# The ASAE definitions of lawn and garden tractors



## bontai Joe (Sep 16, 2003)

Here is a link to a good set of definitions of the different sizes and abilities of small tractors:

http://www.louisianalawnandgarden.org/garden_tractor.asp


----------



## Greg (Sep 16, 2003)

Joe,

Good to see you're awake!....:furious: :furious:


----------



## chrpmaster (May 5, 2004)

Greg 

At first I thought you were slamming on Joe but then I noticed his avatar!:lmao: :lmao: 

Andy


----------



## Argee (Sep 17, 2003)

> _Originally posted by bontai Joe _
> *Here is a link to a good set of definitions of the different sizes and abilities of small tractors:
> 
> http://www.louisianalawnandgarden.org/garden_tractor.asp *


That seems to be a fair assessment of what tractors are used for and what they can do.


----------



## jodyand (Sep 16, 2003)

Hey i didn't even notice that. I couldn't figure out what Greg was talking about :lmao: Thanks Andy. It was still the old man in the chair so it didn't stand out to me.
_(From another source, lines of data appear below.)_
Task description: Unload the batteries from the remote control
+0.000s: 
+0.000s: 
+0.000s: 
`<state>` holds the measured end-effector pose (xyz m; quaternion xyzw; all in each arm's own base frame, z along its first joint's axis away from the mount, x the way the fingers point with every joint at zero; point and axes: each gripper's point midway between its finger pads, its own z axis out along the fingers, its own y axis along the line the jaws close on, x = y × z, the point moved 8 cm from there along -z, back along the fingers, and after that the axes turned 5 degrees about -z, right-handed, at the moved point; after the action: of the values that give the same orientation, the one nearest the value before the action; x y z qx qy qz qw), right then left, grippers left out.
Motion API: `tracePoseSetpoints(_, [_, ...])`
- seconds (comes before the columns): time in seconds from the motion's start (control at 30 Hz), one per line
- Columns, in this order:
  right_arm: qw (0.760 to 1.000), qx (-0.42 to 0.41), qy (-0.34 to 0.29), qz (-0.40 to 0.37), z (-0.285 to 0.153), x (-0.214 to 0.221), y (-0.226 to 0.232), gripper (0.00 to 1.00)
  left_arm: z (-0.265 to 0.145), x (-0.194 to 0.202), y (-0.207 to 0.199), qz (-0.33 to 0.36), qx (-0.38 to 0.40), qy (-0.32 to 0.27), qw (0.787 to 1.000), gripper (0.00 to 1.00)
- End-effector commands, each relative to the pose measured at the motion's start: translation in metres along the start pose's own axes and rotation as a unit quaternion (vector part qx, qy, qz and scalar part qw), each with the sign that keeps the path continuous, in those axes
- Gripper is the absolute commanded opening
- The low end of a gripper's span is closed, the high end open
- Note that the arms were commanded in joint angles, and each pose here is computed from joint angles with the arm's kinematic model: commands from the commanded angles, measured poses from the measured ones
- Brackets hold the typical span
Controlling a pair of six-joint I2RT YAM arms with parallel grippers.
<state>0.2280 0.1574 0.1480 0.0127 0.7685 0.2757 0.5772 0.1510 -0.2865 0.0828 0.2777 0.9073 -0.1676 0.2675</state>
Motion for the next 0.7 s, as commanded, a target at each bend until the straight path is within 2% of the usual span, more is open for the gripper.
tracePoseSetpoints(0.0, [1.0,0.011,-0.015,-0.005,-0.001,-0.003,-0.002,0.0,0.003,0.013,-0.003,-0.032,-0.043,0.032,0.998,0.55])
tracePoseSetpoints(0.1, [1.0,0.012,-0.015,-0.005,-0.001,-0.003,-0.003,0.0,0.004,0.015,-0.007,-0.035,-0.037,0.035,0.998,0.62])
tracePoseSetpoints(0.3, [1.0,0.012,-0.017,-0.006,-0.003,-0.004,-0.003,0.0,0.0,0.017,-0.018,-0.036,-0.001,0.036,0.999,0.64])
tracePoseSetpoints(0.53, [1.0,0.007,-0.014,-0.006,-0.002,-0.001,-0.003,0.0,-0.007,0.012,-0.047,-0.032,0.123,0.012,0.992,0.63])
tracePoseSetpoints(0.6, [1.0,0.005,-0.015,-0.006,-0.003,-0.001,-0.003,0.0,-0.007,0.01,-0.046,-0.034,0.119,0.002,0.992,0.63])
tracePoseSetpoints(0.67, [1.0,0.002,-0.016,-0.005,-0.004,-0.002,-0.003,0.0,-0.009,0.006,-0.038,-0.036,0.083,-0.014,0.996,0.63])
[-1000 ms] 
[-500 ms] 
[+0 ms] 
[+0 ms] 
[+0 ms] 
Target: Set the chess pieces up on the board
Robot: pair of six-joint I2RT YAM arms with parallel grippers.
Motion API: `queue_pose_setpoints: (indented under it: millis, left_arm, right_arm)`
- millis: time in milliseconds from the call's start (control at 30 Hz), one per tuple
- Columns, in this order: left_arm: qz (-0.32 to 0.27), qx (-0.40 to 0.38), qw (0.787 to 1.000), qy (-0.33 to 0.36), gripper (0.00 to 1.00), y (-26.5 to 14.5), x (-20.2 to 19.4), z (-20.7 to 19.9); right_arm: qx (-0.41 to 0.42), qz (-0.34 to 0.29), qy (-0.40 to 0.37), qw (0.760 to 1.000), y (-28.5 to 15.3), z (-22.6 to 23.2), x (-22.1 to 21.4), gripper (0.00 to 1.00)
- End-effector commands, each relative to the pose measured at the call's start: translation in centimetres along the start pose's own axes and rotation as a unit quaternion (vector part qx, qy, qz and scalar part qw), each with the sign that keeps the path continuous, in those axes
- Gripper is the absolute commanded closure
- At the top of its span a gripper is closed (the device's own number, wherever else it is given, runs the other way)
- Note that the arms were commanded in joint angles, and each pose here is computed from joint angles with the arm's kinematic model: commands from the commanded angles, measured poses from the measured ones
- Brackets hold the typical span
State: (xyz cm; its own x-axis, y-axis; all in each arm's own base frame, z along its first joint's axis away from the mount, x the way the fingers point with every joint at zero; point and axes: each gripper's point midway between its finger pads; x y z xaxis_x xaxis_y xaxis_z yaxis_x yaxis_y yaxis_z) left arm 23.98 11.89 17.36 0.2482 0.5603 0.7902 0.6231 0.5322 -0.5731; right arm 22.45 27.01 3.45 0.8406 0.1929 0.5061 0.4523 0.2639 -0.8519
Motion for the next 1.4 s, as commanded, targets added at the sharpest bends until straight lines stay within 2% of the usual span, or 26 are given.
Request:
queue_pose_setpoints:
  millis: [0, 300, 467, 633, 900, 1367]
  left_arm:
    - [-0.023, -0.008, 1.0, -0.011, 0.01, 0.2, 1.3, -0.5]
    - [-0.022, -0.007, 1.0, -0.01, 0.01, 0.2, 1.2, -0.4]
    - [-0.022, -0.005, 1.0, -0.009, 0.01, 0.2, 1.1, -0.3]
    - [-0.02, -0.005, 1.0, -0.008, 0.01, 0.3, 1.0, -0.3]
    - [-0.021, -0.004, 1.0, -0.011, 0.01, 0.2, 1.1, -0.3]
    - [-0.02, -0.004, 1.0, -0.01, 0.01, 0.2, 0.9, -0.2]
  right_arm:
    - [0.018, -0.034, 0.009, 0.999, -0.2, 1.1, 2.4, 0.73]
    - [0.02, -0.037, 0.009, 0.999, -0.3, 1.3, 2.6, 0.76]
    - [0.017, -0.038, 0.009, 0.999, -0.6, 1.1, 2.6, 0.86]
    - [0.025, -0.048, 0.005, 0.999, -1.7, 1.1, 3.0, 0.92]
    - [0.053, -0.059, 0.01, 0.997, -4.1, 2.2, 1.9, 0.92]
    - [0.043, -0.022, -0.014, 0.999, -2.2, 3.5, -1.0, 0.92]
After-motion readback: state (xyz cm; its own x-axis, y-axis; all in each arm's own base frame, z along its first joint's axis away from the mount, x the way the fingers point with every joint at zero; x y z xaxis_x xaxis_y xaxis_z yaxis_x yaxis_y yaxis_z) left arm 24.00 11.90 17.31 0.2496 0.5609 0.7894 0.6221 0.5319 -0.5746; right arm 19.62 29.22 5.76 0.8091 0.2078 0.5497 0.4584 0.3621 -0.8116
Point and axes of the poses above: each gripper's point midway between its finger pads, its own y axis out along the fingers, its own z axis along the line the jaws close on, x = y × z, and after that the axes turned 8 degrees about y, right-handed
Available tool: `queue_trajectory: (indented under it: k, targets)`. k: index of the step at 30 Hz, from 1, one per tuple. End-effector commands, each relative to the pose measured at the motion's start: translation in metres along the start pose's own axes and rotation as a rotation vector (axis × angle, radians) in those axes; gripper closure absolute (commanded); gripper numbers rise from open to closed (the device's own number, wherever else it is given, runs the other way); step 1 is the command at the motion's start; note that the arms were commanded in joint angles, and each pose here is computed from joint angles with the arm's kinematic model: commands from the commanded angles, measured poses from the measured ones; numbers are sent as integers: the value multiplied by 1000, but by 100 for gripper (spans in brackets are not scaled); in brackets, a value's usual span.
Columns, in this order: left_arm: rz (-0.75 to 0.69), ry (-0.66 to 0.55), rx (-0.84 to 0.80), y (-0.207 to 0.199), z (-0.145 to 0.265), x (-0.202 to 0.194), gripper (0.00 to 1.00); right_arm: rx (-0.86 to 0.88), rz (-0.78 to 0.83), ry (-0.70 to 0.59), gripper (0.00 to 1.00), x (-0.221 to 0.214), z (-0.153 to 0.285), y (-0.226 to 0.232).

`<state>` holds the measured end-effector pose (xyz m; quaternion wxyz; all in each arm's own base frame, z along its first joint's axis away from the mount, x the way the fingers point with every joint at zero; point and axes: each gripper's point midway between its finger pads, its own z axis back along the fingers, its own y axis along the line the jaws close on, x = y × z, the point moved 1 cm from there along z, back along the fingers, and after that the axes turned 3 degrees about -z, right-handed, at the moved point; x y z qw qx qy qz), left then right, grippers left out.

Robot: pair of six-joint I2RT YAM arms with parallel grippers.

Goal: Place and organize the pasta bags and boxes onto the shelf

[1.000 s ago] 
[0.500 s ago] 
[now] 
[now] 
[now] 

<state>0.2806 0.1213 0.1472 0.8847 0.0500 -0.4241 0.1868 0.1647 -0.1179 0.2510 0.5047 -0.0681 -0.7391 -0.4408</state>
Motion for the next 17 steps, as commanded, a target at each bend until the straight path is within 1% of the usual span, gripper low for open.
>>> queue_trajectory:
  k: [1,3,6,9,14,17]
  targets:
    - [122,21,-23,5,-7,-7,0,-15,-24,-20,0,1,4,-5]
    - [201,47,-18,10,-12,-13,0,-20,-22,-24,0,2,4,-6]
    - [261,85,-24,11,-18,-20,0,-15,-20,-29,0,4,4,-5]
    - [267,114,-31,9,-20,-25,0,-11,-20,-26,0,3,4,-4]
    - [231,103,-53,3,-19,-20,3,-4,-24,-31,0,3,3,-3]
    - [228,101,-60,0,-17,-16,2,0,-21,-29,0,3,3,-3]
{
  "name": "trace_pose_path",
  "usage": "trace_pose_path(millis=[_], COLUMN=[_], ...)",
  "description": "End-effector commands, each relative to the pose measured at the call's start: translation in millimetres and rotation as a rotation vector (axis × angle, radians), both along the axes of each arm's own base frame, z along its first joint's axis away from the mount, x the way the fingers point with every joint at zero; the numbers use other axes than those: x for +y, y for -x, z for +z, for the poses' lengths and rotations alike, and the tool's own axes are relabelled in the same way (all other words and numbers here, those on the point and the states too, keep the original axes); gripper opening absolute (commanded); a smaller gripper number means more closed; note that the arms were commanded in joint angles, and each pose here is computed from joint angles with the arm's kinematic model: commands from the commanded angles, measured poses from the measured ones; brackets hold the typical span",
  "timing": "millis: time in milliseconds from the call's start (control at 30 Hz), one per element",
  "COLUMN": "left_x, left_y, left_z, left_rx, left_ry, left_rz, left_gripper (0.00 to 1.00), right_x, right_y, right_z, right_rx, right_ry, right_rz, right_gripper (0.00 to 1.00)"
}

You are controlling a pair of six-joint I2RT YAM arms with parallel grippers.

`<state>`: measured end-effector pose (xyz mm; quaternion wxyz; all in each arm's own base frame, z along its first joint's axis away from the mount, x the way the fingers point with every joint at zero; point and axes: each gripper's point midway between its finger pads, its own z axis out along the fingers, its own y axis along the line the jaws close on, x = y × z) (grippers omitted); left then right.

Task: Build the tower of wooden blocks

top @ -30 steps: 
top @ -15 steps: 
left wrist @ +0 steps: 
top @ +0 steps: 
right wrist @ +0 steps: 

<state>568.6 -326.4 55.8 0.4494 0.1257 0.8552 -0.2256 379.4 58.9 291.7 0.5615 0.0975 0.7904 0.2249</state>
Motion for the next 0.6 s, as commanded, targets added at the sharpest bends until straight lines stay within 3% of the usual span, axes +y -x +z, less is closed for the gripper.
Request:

But now i looked at it and see hes sitting up.:lmao:


----------



## Greg (Sep 16, 2003)

For some reason it just popped out to me.... I used to edit radio manuals for the first company I worked at and have a habit of seeing things like that.... Other times you'd think I was on drugs and can't "see" a thing...:furious: :furious:


----------